Par un avis contentieux du 13 novembre 2025 (CE, avis, 13 nov. 2025, n° 506583), le Conseil d’État infléchit toutefois cette dynamique en matière de droit des étrangers, en opérant une distinction nette entre le refus de titre de séjour et l’obligation de quitter le territoire français (OQTF).
Le refus d’abroger un refus de titre de séjour : une voie désormais fermée
Le Conseil d’État juge désormais irrecevables les recours dirigés contre le refus d’abroger un refus de titre de séjour. Selon lui, ce type de décision épuise immédiatement ses effets propres : elle se borne à rejeter une demande et ne produit plus, par elle-même, de conséquences juridiques durables. Le fait qu’elle puisse servir de fondement à une OQTF est analysé comme un effet indirect, insuffisant pour justifier une obligation d’abrogation.
Cette position met fin à une jurisprudence établie depuis 2010 (CE, 5 mai 2010, n° 316140), mais s’inscrit dans un mouvement plus large de restriction du contentieux de l’abrogation des actes individuels ayant épuisé leurs effets.
Une portée pratique limitée pour les étrangers
En pratique, la suppression de cette voie de recours n’est pas sans nuances. L’abrogation d’un refus de titre n’aurait de toute façon pas pour effet de faire naître un droit au séjour. L’étranger conserve la possibilité de déposer une nouvelle demande de titre fondée sur des circonstances nouvelles, procédure qui impose à l’administration un réexamen complet de sa situation.
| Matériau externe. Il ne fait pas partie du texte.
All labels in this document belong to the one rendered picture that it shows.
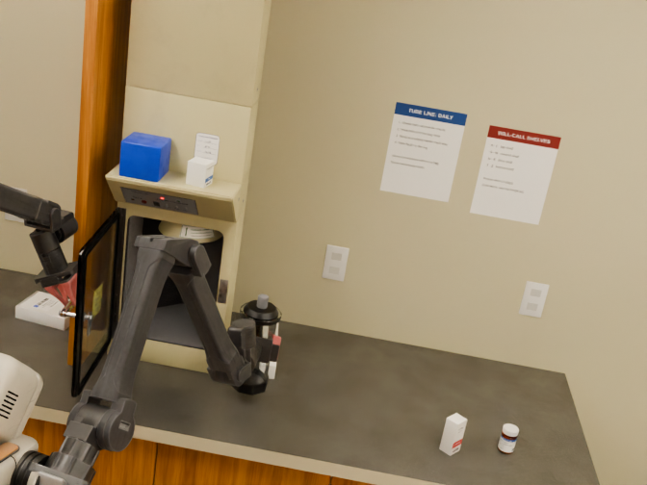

Lorsque l’OQTF a déjà été prise, l’abrogation du refus de titre serait en outre sans incidence sur la légalité de la mesure d’éloignement, appréciée à la date de son édiction.
Le refus d’abroger une OQTF reste contestable
À l’inverse, le Conseil d’État confirme la recevabilité des recours contre les refus d’abroger une OQTF. Contrairement au refus de titre, l’OQTF produit des effets durables : elle impose le départ du territoire, permet le recours à des mesures coercitives et fait obstacle à la délivrance d’un titre de séjour.
Le refus d’abrogation constitue donc une décision distincte, non confirmative, qui doit être motivée en tant que mesure de police restreignant les libertés.
Un débat encore ouvert sur l’office du juge
L’avis laisse enfin ouverte la question de l’office du juge saisi d’un refus d’abroger une OQTF. Le contentieux de l’abrogation est traditionnellement le lieu d’une appréciation évolutive de la légalité, sensible aux changements de circonstances. Cette approche pourrait être transposée aux OQTF, compte tenu de l’évolution fréquente de la situation des étrangers dans le temps.